Phila.'s homicide rate cools

By Andrew Maykuth
The Philadelphia Inquirer

PHILADELPHIA It's too soon to declare victory is at hand, but the city's much-ballyhooed homicide rate appears to be slowing down, and this week the tally fell slightly behind last year's figure.

After outpacing the 2006 rate for much of the year by 5 percent or more, the killing has slowed in recent months. Philadelphia officially recorded 320 homicides by midnight Wednesday, one fewer than were recorded by the same date last year.

The oft-cited daily tally can change quickly. Another triple homicide could put the city ahead of last year's pace. Or an outbreak of peace, love and understanding could slow the pace closer to that of 2002, when Philadelphia experienced the lowest homicide rate in the last two decades.

But as the year progresses, it seems increasingly likely that Philadelphia's homicide rate will not be substantially different from what it was last year, when 406 murders were recorded. And with each day, the 1990 record of 503 homicides is more likely to remain intact.

Police Commissioner Sylvester M. Johnson said there are many reasons the rate appears to have stabilized in recent months, but mostly the factors governing the volume of people killing each other are a mystery and beyond the influence of law enforcement.

"We didn't take responsibility for it going up, and we're not going to take credit for it going down," said Johnson. "The fact is that [320] people's families have been devastated by homicide, and that's still too many."

To city officials, the plateau in the murder rate provides a small sense of relief. From their standpoint, the broader indicators of crime appear to be on the decline this year.

"The number of violent crimes is down 6 percent compared to last year," said Joe Grace, Mayor Street's spokesman. "The number of shootings is down 13 percent compared to last year. And now the homicides have leveled out compared to this time last year."

Johnson said police had confiscated more guns this year 3,371 firearms, up 38 percent from last year. And police have arrested more people this year 58,654 arrests so far, up 3 percent.

"Overall, crime in the city of Philadelphia is down," he said. "It's a little frustrating at times that the entire department is judged on the basis of one crime, murder."

Since increasing dramatically in the late 1960s when the city's demographics changed homicides disproportionately affect the city's African American population Philadelphia's murder rate has gone through an upsurge about once every decade.

The worst period peaked in 1990, when the city experienced a deadly confluence of crack cocaine, more lethal 9mm semiautomatic weapons, and a larger population of young men in their late teens and 20s, the cohort most likely to commit murder and to be killed.

Since the city's population has declined by 30 percent since its peak in the late 1960s, criminologists say it is more fair to compare the rate of homicides per 100,000 people.

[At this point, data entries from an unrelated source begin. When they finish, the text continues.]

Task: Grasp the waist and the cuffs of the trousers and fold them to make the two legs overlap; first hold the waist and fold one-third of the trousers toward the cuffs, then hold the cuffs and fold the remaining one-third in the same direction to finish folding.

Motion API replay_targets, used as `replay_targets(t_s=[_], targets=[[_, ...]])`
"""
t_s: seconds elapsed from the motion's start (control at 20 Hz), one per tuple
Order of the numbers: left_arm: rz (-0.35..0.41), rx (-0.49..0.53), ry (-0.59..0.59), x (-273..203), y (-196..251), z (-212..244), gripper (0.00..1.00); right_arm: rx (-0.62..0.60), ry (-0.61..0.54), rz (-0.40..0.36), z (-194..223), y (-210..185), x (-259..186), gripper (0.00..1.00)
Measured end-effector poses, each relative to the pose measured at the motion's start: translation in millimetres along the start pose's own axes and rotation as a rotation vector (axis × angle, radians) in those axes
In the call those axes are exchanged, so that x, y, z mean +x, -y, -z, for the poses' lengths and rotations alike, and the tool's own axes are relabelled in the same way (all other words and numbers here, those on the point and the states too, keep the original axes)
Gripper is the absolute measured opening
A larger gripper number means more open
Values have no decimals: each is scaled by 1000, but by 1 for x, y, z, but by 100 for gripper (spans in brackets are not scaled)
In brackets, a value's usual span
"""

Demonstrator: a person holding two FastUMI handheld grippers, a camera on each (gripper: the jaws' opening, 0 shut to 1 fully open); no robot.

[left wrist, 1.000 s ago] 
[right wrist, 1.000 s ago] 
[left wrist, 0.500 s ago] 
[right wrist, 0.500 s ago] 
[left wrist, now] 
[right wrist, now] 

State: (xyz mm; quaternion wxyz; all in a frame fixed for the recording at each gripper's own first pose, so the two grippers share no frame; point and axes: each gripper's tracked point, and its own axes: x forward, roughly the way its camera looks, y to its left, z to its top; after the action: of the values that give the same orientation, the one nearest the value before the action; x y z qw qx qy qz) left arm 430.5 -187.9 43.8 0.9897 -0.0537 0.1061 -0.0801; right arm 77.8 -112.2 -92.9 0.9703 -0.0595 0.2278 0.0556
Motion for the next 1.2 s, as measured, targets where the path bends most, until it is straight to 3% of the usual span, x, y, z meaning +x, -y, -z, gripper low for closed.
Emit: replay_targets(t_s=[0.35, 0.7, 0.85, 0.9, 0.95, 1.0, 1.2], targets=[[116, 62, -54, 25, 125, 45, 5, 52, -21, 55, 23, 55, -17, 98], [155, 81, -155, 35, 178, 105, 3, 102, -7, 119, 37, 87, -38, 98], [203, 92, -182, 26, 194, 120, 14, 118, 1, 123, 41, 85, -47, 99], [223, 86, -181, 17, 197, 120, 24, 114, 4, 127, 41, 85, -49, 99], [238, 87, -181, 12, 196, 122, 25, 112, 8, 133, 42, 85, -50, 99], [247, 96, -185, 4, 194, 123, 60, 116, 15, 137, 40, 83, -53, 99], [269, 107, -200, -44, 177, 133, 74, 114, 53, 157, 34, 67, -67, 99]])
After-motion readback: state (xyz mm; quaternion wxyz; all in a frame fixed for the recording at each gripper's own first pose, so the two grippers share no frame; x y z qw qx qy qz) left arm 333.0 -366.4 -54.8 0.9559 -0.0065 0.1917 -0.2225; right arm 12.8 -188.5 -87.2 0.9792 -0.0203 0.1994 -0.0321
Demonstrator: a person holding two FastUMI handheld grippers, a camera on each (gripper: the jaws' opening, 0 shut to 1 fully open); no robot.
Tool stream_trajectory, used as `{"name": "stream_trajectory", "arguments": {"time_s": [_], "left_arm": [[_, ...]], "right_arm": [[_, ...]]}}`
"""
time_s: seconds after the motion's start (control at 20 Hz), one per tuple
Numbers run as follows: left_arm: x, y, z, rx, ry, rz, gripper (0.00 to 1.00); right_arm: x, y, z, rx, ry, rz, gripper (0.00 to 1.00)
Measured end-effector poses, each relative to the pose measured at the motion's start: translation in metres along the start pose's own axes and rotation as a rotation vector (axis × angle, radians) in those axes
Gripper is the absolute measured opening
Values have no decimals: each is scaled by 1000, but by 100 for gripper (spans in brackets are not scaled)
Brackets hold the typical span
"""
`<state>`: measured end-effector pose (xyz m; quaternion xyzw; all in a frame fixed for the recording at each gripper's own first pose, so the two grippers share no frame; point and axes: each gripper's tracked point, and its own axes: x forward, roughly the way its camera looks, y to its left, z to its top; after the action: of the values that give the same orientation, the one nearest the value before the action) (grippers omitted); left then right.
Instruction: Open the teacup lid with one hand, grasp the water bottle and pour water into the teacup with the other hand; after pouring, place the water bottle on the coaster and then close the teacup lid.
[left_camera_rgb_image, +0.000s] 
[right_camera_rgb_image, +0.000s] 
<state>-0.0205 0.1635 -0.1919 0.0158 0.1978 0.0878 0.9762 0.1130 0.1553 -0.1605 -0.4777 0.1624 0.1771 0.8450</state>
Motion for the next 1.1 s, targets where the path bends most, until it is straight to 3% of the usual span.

Even by that measure, 1990 was the city's deadliest year, when 31.7 homicides were recorded per 100,000 people. To surpass that rate, Philadelphia would have to record about 463 homicides this year.

Though Philadelphia recorded the highest murder rate among the nation's top 10 cities last year CNN last week broadcast a segment on homicides that featured "Killadelphia" it was not the nation's deadliest city last year.

Among cities with populations of 100,000 or more, Detroit; Baltimore; Washington; Oakland, Calif.; New Orleans; St. Louis; Cincinnati; Newark, N.J.; Birmingham, Ala.; Richmond, Va.; Little Rock; Kansas City, Mo.; Flint, Mich.; Inglewood, Calif.; and Gary, Ind., recorded higher murder rates last year than Philadelphia, according to FBI figures.

Though Johnson did not take credit for the stabilization in homicides, Grace, Street's spokesman, said the city's efforts played a part.

Grace said the city's addition of about 200 police this year, partially offsetting years of shrinkage, contributed to the reduction. So did the concentration of forces in Southwest Philadelphia, he said, as well as the opening of 11 curfew centers to remove young people from the streets.

"We think all these things cumulatively can and will and are having an impact," said Grace.